Luego, la convicción cristiana es que la vida, al final, vence a la muerte. Si así sucedió con el Hijo de Dios, entonces esa es la lógica que sigue a quienes caminamos junto a él. Valorando la hondura del conocimiento freudiano de la condición humana, los cristianos, desde nuestra fe y con humildad, podemos completar su afirmación, diciendo: “la meta de la muerte es la vida”. Así lo contemplamos en Cristo resucitado y sentado a la diestra de Dios Padre. Él pasó por la cruz para llegar a la gloria.
Por otra parte, resulta fundamental, en el evento de la muerte y resurrección de Jesús, la confianza, el amor entre el Padre y el Hijo. Puede parecer un dato banal, pero no creo que lo sea. La confianza en el otro, y la confianza en Dios, en Alguien que nos espera más allá del abismo, es determinante para alentarnos en la peregrinación que tenemos que desandar.

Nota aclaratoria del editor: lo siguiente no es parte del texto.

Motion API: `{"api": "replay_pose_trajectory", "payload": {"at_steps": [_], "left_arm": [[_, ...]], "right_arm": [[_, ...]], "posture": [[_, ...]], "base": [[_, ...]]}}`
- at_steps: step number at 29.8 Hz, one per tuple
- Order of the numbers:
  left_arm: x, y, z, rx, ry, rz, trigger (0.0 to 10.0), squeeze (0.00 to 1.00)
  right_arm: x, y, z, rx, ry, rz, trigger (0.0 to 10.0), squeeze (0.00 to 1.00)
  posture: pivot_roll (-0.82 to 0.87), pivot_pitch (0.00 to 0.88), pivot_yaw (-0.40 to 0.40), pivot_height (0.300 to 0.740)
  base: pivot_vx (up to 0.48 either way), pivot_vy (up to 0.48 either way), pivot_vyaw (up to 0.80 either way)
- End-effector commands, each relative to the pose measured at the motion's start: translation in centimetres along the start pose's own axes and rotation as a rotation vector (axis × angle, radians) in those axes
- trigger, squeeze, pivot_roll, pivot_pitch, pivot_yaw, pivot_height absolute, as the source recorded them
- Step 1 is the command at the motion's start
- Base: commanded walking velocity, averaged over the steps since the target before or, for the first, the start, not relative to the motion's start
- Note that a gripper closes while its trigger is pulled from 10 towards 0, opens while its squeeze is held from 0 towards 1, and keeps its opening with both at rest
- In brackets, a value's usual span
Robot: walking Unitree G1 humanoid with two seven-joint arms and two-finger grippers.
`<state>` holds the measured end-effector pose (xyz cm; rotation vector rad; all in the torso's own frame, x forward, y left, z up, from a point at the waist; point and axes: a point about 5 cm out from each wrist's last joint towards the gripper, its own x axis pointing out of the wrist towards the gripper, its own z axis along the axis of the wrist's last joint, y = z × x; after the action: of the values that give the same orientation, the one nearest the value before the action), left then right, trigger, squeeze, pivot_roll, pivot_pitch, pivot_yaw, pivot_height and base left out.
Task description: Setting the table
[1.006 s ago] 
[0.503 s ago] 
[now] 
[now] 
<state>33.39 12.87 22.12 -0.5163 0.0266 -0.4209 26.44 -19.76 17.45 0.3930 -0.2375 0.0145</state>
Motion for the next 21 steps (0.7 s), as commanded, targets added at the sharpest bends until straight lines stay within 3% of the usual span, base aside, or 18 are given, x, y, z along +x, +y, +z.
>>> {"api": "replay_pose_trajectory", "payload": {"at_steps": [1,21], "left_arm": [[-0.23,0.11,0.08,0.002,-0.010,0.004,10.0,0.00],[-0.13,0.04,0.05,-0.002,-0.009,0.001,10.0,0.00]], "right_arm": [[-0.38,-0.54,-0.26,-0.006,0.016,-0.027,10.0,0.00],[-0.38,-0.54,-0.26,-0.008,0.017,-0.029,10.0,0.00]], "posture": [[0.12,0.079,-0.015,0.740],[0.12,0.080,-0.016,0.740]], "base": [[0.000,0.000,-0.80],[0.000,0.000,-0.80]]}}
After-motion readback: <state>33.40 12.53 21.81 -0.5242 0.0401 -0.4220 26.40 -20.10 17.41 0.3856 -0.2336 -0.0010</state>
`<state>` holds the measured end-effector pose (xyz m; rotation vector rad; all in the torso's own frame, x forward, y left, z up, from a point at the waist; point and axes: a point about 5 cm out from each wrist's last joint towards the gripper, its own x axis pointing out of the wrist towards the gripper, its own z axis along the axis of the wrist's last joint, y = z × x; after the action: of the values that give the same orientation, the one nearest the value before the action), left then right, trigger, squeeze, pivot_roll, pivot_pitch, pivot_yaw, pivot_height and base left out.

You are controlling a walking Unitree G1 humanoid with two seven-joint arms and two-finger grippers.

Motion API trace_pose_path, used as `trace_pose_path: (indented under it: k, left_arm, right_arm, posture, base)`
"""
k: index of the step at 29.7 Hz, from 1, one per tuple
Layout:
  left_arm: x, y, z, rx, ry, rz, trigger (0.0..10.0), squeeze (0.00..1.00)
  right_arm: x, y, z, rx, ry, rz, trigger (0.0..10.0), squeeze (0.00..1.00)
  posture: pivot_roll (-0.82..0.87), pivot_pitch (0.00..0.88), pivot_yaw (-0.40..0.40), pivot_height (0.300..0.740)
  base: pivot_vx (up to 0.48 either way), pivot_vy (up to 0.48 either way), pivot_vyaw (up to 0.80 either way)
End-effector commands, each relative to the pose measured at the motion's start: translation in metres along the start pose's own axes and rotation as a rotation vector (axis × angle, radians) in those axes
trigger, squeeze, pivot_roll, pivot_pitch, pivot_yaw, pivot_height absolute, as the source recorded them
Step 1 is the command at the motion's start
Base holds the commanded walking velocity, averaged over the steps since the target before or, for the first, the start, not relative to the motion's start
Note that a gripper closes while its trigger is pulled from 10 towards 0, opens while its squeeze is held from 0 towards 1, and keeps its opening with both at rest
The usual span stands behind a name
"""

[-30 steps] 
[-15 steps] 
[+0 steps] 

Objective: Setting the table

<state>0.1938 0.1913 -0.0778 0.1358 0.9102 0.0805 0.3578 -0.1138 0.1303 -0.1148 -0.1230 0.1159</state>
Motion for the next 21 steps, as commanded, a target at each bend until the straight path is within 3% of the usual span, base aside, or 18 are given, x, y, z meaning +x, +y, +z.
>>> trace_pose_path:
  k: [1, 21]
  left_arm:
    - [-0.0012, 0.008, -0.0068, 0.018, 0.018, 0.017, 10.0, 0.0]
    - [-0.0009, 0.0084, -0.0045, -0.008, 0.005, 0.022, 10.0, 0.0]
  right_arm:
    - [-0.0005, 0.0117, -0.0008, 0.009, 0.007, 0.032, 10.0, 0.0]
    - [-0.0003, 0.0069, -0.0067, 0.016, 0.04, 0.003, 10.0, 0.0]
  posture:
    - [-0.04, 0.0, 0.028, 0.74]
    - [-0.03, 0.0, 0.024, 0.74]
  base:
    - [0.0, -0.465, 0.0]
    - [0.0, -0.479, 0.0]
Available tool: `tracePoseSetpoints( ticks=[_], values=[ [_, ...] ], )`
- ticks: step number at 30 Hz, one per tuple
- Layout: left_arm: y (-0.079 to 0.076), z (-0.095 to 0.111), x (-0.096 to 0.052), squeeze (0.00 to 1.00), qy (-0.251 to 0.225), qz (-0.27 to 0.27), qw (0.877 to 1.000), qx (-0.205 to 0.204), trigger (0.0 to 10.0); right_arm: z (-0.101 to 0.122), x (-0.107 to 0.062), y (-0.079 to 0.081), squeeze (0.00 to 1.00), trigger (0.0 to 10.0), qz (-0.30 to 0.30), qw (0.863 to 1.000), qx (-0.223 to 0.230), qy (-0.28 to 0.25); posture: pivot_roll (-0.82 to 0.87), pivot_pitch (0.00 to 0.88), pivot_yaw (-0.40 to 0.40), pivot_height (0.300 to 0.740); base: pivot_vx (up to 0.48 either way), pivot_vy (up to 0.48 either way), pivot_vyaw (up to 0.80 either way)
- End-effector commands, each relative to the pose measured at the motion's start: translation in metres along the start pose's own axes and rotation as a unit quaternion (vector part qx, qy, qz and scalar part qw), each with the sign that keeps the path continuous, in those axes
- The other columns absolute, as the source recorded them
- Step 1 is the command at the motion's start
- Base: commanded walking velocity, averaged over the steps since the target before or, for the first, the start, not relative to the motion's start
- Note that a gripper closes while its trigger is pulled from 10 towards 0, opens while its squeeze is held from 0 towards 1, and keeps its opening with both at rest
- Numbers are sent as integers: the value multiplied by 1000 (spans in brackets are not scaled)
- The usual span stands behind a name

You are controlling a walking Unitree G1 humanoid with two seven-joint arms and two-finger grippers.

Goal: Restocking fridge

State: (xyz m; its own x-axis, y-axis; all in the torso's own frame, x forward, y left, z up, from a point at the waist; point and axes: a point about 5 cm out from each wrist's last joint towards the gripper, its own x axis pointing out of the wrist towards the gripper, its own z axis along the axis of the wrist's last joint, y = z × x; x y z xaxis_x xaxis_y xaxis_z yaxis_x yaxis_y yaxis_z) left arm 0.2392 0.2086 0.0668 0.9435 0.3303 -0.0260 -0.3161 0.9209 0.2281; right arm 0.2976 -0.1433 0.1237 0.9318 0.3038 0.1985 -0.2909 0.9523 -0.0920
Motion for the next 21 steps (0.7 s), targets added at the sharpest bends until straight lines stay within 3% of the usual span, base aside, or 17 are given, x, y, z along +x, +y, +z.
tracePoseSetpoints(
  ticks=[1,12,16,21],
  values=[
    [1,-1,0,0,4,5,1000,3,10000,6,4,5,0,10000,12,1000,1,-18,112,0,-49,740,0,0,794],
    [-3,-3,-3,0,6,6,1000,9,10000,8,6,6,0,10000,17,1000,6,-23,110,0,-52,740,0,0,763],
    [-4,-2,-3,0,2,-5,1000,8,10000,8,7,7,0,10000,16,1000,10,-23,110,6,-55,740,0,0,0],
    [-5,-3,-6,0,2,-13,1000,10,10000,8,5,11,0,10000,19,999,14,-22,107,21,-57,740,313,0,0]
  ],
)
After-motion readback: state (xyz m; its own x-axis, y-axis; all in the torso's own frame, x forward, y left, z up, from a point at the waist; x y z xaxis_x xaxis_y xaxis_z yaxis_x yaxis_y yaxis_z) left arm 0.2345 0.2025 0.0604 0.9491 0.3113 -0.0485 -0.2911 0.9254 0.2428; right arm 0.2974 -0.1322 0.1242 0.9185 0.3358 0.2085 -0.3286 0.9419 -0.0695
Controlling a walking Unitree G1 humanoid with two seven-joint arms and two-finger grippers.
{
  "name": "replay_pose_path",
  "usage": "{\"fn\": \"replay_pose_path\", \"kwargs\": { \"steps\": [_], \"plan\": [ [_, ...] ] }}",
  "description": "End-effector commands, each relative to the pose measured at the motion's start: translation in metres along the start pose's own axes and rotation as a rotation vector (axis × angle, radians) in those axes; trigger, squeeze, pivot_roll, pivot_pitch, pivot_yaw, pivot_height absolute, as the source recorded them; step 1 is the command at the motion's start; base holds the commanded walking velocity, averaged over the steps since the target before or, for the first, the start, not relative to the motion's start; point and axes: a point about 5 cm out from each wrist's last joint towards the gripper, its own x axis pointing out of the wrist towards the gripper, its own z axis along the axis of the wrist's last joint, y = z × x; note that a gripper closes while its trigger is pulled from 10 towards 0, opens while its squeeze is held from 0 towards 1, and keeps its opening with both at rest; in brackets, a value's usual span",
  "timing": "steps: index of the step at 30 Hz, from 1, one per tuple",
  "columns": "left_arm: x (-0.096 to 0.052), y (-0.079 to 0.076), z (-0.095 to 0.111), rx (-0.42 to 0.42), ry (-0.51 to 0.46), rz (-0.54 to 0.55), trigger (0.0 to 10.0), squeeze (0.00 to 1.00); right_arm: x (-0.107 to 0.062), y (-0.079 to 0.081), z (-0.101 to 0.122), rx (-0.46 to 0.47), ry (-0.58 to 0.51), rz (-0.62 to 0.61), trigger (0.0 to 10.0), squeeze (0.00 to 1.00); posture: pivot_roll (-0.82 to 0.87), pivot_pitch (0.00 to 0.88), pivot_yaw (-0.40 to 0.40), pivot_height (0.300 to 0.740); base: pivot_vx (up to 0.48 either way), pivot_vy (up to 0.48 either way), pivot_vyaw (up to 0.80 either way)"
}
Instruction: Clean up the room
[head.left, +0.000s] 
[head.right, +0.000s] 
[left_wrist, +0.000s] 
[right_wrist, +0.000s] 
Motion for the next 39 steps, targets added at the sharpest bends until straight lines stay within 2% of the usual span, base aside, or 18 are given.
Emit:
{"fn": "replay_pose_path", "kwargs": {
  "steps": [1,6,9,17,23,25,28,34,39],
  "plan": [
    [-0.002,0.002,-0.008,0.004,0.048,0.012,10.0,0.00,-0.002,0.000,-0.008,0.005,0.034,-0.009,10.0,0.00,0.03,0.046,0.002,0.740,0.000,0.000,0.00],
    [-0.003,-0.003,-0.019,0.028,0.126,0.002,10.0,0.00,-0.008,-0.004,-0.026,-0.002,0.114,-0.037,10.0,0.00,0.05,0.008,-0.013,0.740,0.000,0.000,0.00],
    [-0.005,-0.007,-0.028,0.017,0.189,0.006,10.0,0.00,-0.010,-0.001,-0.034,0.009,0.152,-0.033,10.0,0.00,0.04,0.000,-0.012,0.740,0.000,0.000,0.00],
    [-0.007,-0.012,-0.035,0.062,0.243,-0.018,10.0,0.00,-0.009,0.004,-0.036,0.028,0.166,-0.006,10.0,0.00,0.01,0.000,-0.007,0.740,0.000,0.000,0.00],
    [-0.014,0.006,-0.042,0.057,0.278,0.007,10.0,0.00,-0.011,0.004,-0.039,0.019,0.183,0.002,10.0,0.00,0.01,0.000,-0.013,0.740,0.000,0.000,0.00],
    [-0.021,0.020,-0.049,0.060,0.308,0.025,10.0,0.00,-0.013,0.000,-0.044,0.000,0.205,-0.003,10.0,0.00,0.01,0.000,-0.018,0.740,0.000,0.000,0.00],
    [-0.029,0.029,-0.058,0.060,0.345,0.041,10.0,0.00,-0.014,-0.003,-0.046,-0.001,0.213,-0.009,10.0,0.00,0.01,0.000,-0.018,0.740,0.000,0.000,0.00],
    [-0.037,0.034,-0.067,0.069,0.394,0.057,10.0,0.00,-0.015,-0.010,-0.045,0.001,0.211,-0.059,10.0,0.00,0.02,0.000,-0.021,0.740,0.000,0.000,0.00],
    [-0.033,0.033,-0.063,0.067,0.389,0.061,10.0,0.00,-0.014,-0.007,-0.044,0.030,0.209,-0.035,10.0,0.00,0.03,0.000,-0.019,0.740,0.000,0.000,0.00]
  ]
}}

La resurrección de Cristo es obra del Padre. La vida nos es dada al principio, y también al final. La vida es un don de Dios Padre creador. Pero también es obra del Hijo, ya que desde su confianza, su amor incondicional al Padre, fue capaz de trascender la distancia y la lejanía de la muerte, fue capaz de salvar el hiato que se abre entre la muerte y la vida. Ese amor del Padre y del Hijo nos otro que el Espíritu Santo, quien todo lo recrea y renueva.
Por eso, el mensaje que nos deja la mañana de Pascua a los cristianos, y también a todos aquellos que buscamos sinceramente una vida digna, es que solamente si sabemos confiar y entregar todo, la vida nos sorprenderá. Ninguno tiene en sí la potencialidad para vivir para siempre. Pero hay Alguien que sí está dispuesto a ofrecernos ese don. Felices Pascuas!!